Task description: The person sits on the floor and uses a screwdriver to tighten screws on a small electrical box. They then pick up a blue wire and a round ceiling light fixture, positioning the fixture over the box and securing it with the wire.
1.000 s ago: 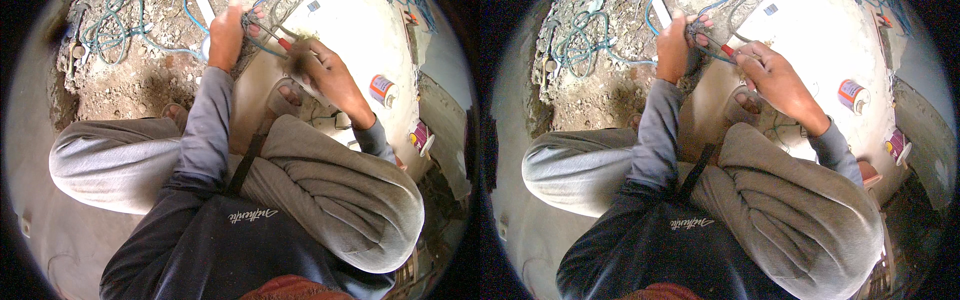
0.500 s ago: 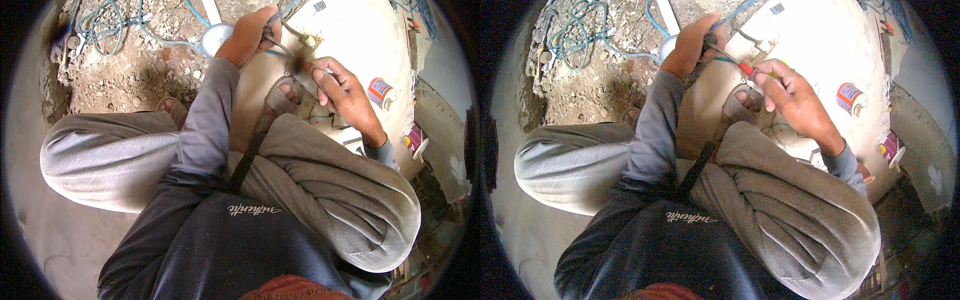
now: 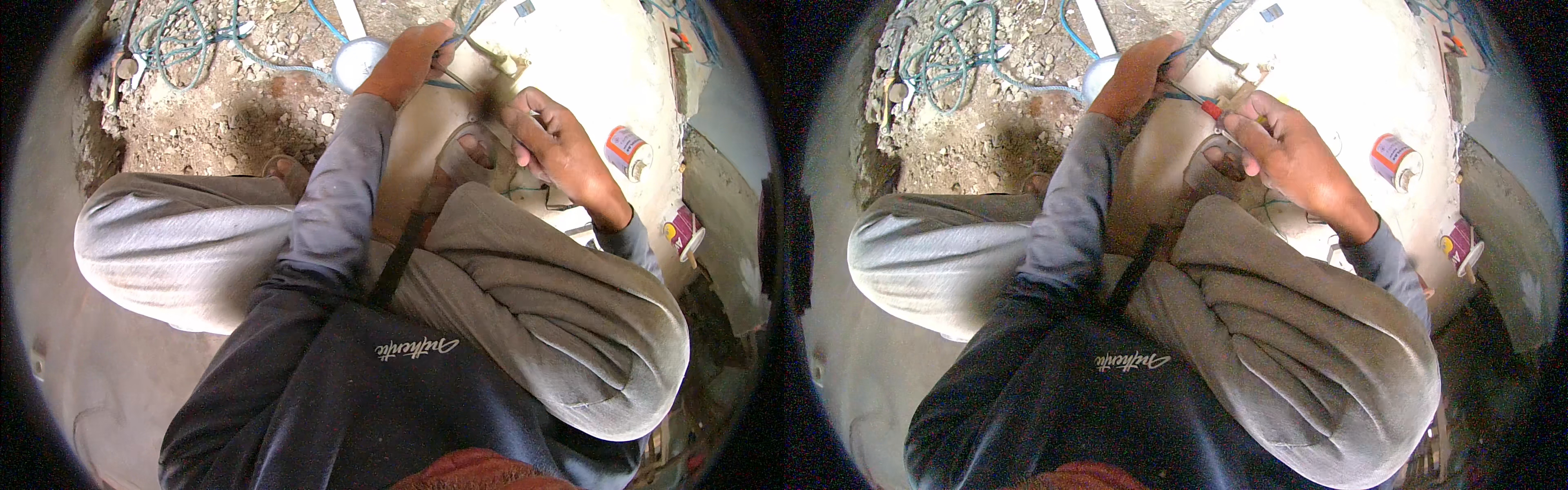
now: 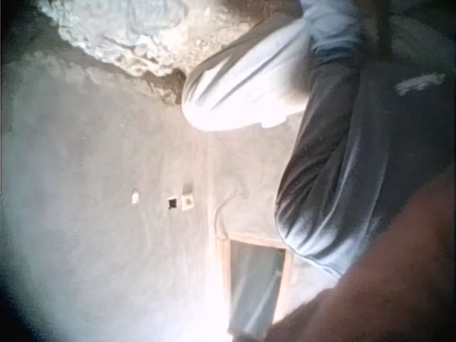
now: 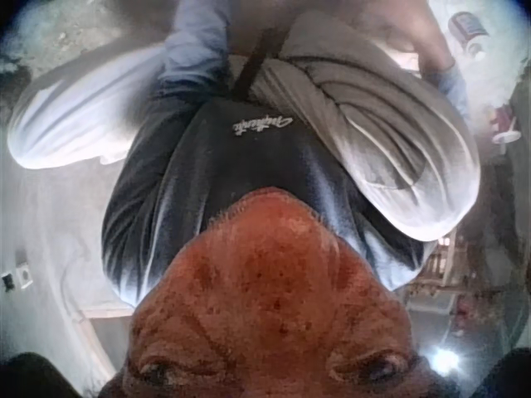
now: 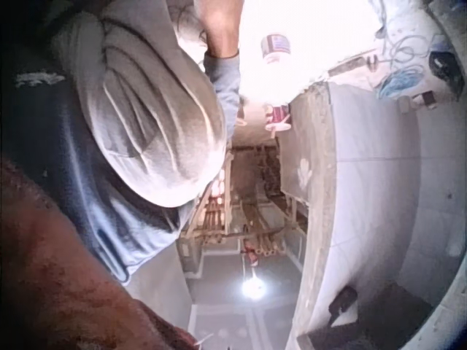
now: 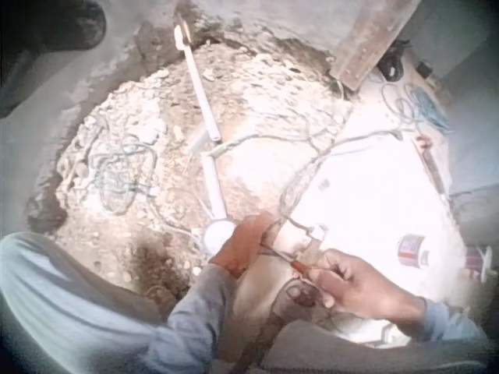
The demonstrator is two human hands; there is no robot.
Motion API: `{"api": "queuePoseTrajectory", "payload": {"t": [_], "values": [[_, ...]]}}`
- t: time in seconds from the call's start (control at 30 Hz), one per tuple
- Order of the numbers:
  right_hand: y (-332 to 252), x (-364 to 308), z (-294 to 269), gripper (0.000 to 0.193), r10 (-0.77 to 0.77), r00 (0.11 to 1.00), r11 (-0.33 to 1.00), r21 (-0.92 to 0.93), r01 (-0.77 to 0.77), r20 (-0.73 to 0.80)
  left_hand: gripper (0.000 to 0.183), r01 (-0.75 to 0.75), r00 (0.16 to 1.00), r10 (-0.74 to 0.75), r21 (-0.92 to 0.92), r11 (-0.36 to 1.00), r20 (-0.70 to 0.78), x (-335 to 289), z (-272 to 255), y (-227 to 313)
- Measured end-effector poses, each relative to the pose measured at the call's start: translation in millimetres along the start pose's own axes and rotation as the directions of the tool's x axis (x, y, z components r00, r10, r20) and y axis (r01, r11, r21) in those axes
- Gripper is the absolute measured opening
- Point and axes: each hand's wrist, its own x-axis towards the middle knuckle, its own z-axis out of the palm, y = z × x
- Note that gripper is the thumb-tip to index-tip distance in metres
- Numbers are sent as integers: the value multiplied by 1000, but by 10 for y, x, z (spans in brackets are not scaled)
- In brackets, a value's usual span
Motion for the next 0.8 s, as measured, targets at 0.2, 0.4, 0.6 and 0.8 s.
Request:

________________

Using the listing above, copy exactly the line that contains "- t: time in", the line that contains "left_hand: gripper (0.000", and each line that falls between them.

=== RESPONSE FOR THIS EXERCISE ===
- t: time in seconds from the call's start (control at 30 Hz), one per tuple
- Order of the numbers:
  right_hand: y (-332 to 252), x (-364 to 308), z (-294 to 269), gripper (0.000 to 0.193), r10 (-0.77 to 0.77), r00 (0.11 to 1.00), r11 (-0.33 to 1.00), r21 (-0.92 to 0.93), r01 (-0.77 to 0.77), r20 (-0.73 to 0.80)
  left_hand: gripper (0.000 to 0.183), r01 (-0.75 to 0.75), r00 (0.16 to 1.00), r10 (-0.74 to 0.75), r21 (-0.92 to 0.92), r11 (-0.36 to 1.00), r20 (-0.70 to 0.78), x (-335 to 289), z (-272 to 255), y (-227 to 313)

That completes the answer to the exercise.